The story took on a life all its own. And was eventually adapted into the novel The Exorcist, in 1971, by William Peter Blatty. The Ouija board's cold fingers stretch all the way to today. In 2007, a boy named Joshua Tucker was accused of a double homicide in West Richland, Washington. Court testimony held that he was allegedly driven to commit the crime after an encounter with a spirit through an Ouija board.
Enter Two Brothers
By the end of the Second World War, the Ouija board had cemented itself into the lives of everyday Americans. William Fuld's company still controlled the rights, but the company was slipping. By 1966, the company received an offer they couldn't refuse.
The Fuld Company, which had renamed itself after financial hardships as the Ouija Novelty Company, was approached by Parker Brothers proposing to buy their iconic toy.
After initially rejecting the idea, the company eventually agreed to sell the rights to the Ouija board. And the Parker Brothers kicked off a massive marketing push.
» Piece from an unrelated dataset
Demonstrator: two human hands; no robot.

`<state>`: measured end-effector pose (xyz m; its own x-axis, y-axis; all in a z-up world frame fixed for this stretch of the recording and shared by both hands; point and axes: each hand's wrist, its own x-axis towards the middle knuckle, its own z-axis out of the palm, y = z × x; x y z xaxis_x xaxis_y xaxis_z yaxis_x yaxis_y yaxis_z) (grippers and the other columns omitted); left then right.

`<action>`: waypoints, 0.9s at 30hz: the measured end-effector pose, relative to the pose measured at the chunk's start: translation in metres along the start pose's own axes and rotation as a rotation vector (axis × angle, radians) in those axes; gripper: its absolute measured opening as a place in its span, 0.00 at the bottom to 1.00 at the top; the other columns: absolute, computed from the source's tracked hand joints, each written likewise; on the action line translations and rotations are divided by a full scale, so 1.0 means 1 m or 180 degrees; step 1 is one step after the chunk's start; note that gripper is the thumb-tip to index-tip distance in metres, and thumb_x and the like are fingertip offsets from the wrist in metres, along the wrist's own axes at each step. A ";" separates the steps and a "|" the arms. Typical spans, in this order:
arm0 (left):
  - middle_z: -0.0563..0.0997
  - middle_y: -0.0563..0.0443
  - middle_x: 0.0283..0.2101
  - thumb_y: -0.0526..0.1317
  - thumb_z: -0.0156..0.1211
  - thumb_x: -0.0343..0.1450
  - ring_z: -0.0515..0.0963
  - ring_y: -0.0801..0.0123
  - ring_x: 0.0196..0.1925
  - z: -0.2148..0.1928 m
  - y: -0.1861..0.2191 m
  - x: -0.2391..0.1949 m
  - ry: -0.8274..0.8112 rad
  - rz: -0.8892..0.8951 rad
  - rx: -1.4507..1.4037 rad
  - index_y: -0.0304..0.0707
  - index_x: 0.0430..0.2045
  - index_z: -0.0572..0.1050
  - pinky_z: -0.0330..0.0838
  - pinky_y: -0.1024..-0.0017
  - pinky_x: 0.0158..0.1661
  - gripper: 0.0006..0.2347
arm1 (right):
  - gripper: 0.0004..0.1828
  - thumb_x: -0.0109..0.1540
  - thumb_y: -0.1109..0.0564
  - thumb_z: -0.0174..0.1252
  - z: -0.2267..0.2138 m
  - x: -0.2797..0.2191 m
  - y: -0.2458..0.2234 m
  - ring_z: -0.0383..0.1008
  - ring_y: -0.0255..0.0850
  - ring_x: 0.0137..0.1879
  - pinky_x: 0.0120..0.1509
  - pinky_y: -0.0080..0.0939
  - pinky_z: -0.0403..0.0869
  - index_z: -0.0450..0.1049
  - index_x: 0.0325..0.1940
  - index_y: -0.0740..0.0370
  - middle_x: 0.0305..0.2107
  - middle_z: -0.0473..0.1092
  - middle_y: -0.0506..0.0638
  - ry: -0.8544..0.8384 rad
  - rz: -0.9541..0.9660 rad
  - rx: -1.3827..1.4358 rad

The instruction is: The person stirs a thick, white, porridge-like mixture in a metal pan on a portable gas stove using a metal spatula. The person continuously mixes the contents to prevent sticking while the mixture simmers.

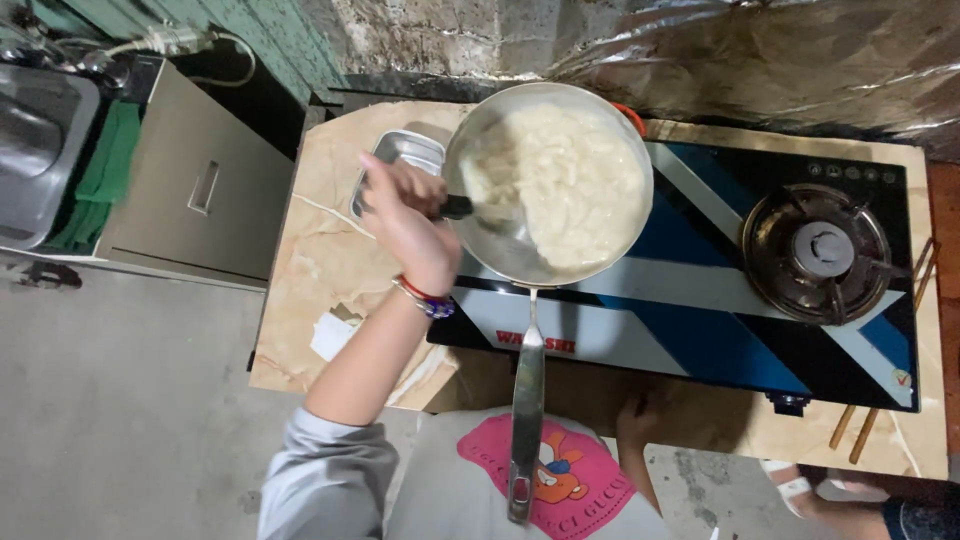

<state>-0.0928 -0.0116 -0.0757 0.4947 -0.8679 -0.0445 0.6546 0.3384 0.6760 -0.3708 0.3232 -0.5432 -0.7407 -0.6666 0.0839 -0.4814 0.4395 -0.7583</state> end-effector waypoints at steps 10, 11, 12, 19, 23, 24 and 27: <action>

Their timing was fortuitous. The so-called satanic panic of the '70s was just around the corner. And the 1960s had figures like Anton LaVey pushing occult stories and urban legends into the mainstream.
In 1967, the marketing push paid off big time with a jaw-dropping tidal wave of sales of the newly acquired Parker Brothers Ouija board. Well over 2 million were sold that year. Out-selling the game of Monopoly.
And the Ouija board has been a firm fixture in our pop culture ever since. Multiple movies have used it as a basis for their stories. Books have been written about it and by it. And even video game creators are using it to harness the cultural preoccupation with the great beyond. It's safe to say, the Ouija board isn't going away anytime soon.
So what do you think? Is the Ouija board actually a legitimate means to contact the spirit world? Is it more than just a board game to play with on a dark and stormy night? Is it a potentially dangerous portal exposing users to demons and evil spirits? Or is it all just a collective hoax? A reflection of our fascination with and fear of the afterlife?